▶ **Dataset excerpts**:
┌────────
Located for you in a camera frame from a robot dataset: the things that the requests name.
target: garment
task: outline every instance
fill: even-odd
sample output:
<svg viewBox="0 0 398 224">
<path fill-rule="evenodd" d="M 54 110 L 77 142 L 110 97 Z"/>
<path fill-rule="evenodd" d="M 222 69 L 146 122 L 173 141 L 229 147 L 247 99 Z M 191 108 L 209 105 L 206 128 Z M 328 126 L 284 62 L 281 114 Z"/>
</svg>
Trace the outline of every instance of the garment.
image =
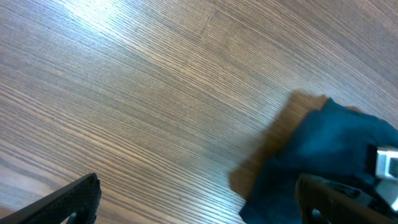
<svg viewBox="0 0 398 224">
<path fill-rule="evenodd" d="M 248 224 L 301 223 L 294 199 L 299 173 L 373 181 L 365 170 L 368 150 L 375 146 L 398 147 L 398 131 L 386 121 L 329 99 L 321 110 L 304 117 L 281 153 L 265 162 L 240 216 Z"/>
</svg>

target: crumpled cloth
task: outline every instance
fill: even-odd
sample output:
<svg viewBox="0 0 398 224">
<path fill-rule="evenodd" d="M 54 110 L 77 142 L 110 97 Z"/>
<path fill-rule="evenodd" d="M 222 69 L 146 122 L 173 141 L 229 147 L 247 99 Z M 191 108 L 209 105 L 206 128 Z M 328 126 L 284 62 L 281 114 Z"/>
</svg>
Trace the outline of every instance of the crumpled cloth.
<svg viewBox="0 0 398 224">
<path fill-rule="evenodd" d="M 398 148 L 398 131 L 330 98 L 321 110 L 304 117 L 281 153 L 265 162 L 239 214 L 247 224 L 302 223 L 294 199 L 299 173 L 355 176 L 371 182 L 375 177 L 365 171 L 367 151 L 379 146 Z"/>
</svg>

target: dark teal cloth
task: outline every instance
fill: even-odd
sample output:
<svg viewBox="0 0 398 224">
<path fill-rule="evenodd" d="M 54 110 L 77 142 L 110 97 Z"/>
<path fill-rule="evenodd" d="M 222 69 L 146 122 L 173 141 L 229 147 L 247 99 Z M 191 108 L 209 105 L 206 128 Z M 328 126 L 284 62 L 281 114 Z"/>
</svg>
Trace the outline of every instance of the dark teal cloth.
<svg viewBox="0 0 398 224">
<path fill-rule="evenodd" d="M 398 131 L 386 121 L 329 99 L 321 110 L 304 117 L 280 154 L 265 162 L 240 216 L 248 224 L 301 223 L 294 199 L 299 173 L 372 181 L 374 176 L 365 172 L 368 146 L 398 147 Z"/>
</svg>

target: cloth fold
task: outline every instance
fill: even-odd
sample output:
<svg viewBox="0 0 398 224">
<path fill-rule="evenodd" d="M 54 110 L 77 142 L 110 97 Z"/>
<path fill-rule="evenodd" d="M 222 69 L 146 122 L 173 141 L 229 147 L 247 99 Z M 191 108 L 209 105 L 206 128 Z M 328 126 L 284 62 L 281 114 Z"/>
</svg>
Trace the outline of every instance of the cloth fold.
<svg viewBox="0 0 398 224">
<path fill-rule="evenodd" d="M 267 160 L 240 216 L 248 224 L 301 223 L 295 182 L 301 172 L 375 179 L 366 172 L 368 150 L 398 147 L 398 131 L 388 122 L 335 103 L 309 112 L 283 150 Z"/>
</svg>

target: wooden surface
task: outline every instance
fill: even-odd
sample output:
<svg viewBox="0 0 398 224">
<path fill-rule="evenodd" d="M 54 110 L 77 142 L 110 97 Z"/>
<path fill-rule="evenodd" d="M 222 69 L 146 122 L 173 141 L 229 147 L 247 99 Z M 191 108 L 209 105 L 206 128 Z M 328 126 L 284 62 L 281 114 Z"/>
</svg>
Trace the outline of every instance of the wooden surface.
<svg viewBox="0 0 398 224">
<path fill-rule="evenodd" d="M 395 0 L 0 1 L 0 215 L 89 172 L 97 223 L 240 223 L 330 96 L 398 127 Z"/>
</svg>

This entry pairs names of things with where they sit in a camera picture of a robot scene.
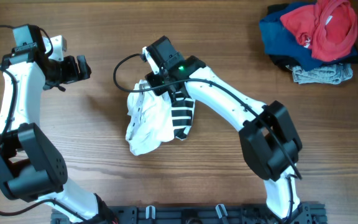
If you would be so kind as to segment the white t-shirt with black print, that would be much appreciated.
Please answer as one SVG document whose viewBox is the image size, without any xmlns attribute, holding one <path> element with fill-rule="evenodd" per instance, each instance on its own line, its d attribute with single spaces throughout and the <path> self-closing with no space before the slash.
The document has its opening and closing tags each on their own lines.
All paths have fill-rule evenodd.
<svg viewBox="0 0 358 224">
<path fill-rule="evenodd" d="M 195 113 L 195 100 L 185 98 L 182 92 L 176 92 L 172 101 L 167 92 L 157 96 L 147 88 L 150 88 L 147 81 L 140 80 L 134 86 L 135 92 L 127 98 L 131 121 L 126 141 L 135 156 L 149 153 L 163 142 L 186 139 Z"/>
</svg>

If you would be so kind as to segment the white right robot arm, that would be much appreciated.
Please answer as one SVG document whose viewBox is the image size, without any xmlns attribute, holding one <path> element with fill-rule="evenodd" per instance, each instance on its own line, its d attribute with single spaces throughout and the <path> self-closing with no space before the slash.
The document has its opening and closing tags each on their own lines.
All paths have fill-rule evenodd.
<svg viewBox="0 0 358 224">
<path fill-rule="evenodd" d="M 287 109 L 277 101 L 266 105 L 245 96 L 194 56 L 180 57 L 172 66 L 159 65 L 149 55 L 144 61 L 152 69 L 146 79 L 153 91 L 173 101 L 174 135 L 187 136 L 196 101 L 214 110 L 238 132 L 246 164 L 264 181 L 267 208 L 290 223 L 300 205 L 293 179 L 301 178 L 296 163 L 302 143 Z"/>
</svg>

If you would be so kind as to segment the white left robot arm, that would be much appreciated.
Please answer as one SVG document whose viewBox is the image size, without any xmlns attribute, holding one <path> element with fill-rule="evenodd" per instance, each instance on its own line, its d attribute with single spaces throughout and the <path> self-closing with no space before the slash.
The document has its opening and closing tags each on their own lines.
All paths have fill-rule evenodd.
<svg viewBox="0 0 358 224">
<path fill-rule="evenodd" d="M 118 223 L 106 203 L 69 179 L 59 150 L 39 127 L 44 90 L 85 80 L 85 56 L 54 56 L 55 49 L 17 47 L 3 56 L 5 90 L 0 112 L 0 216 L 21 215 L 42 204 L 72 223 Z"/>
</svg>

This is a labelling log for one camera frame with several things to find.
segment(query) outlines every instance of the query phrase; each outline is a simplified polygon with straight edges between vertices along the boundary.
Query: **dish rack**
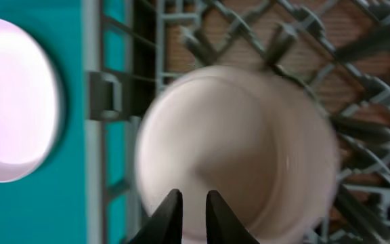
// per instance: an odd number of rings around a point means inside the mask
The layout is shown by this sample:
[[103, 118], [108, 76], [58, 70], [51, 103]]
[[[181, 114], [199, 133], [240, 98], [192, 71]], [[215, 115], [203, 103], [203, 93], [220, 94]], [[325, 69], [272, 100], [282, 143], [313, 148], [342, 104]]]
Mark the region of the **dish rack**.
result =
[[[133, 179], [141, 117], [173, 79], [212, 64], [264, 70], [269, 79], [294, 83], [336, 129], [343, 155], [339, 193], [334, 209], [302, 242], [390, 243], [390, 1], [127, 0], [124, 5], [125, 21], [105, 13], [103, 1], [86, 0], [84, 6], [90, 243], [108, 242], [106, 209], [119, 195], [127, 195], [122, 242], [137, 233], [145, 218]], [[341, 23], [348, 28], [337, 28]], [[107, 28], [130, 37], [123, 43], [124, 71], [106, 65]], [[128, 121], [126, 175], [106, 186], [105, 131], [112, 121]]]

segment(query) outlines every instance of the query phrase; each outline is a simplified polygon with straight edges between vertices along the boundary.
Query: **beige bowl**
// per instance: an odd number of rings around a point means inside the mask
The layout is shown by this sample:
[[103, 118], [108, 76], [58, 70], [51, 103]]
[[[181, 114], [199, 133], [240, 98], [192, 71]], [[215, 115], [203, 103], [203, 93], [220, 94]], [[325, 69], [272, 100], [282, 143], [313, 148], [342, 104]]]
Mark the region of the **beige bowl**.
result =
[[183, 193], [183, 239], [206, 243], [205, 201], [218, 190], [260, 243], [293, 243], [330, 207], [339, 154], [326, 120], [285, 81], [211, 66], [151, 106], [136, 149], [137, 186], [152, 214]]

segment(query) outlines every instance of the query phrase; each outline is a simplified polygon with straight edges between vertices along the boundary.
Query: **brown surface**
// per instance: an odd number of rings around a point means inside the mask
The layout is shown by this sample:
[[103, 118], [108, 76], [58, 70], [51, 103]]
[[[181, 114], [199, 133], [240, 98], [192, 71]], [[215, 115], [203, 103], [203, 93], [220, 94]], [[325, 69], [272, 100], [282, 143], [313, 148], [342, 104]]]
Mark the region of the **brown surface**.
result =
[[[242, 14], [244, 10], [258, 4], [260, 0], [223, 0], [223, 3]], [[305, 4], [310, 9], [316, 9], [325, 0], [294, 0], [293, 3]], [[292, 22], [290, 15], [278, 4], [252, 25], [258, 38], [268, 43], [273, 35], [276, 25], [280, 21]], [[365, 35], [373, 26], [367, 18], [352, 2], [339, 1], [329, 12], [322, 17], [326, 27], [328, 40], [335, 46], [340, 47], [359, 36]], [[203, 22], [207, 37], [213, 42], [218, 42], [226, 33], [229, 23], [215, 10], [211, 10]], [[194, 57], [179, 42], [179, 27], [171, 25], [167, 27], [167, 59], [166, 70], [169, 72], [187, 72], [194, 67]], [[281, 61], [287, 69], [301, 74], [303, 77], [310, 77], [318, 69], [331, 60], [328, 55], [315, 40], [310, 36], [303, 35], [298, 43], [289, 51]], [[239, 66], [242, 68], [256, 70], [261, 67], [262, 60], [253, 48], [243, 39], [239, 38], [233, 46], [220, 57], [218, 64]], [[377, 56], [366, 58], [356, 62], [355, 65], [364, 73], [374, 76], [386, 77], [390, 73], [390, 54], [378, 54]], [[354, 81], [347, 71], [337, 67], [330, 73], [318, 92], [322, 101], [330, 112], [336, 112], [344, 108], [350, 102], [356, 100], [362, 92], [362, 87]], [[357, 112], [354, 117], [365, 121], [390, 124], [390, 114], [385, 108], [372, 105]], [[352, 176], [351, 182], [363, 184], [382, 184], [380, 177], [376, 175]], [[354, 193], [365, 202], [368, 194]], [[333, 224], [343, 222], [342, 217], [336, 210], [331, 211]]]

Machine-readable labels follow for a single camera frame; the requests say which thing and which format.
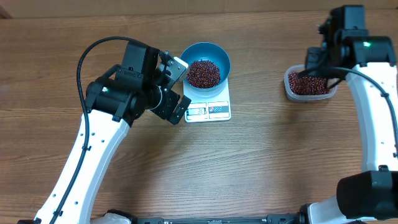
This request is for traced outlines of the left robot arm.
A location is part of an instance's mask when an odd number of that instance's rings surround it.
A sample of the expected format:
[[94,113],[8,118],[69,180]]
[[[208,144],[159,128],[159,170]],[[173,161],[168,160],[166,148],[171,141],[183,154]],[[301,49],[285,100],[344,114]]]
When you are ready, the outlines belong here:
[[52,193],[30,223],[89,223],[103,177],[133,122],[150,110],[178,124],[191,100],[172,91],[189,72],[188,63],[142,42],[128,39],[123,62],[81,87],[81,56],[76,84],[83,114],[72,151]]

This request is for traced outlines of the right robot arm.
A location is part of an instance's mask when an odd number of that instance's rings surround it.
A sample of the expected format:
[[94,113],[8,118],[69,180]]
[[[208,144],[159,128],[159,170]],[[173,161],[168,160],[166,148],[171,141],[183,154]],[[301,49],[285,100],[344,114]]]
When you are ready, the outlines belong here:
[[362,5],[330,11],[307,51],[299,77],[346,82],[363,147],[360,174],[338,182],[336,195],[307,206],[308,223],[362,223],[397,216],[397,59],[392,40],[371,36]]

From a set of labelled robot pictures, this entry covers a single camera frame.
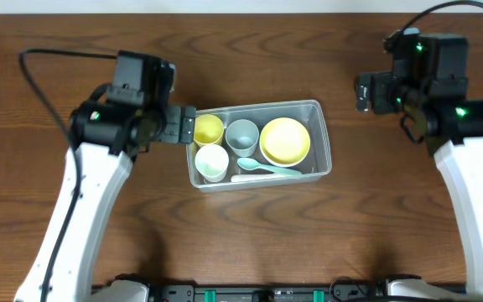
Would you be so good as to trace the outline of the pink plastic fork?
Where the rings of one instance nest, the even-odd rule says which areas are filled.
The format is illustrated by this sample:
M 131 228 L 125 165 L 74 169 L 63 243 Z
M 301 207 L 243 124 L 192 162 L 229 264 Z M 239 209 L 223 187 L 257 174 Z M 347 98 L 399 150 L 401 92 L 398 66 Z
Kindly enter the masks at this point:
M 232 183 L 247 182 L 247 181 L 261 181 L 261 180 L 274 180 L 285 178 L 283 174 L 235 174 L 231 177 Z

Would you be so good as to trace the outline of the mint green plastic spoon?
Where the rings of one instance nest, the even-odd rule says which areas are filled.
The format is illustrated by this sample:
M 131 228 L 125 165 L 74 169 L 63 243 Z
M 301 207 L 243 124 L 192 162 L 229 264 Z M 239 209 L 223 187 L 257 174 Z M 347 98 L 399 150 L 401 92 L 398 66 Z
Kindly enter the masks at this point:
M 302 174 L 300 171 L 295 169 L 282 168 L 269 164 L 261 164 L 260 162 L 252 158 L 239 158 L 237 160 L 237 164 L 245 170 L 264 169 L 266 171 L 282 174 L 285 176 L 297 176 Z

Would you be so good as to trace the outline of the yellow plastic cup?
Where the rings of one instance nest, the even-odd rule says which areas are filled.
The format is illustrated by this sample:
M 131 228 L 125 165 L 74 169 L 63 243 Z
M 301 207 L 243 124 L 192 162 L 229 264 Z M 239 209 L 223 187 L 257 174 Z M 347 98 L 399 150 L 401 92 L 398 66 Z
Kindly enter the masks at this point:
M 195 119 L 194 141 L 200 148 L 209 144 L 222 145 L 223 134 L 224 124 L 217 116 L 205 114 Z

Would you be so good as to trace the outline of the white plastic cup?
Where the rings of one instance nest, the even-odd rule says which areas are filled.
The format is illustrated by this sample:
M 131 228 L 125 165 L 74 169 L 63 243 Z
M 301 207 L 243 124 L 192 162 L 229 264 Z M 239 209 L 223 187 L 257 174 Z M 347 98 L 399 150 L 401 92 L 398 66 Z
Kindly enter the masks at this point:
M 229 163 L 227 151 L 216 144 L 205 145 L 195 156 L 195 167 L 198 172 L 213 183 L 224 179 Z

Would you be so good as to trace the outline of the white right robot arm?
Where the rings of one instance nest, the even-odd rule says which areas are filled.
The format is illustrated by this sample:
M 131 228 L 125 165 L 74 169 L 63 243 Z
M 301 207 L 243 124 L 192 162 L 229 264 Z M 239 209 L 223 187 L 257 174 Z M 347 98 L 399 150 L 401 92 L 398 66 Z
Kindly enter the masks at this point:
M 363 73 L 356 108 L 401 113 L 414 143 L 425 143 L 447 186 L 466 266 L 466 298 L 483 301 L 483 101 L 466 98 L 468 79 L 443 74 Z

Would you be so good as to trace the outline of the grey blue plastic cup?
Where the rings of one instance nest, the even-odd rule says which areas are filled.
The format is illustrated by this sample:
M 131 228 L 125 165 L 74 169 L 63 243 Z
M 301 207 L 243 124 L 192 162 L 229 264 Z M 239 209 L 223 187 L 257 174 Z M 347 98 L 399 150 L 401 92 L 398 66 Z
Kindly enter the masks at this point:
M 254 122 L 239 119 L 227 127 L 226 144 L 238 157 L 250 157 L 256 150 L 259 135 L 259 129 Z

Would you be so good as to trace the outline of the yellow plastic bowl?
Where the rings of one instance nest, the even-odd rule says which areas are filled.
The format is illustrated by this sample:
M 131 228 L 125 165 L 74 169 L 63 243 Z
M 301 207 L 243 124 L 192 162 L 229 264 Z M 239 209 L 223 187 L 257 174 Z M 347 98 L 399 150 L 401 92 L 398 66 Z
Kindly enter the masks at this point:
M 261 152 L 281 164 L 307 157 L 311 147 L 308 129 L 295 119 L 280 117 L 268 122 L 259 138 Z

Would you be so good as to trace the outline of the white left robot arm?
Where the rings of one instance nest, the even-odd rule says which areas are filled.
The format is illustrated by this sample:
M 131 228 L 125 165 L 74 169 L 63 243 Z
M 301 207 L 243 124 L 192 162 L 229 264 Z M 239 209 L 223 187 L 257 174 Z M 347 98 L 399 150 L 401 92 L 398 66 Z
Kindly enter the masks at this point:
└────────
▶ **YOUR TASK**:
The required output is the exact run of lines from the one with "yellow plastic bowl?" through the final line of the entries.

▶ **RESULT OF THIS EXERCISE**:
Would you be so good as to trace the outline of the yellow plastic bowl?
Where the rings of one instance nest, the even-odd rule says which areas are filled.
The format is illustrated by this sample:
M 131 228 L 125 165 L 74 169 L 63 243 Z
M 301 207 L 243 124 L 192 162 L 229 264 Z M 239 209 L 223 187 L 257 174 Z M 347 98 L 399 150 L 401 92 L 398 66 Z
Kindly enter the masks at this point:
M 261 152 L 281 164 L 307 157 L 311 147 L 308 129 L 295 119 L 280 117 L 268 122 L 259 138 Z

Would you be so good as to trace the outline of the white left robot arm?
Where the rings of one instance nest, the even-odd rule says which areas are filled.
The format is illustrated by this sample:
M 131 228 L 125 165 L 74 169 L 63 243 Z
M 301 207 L 243 124 L 192 162 L 229 264 Z M 239 209 L 223 187 L 257 174 Z M 347 98 L 399 150 L 401 92 L 398 66 Z
Kindly enter the masks at this point:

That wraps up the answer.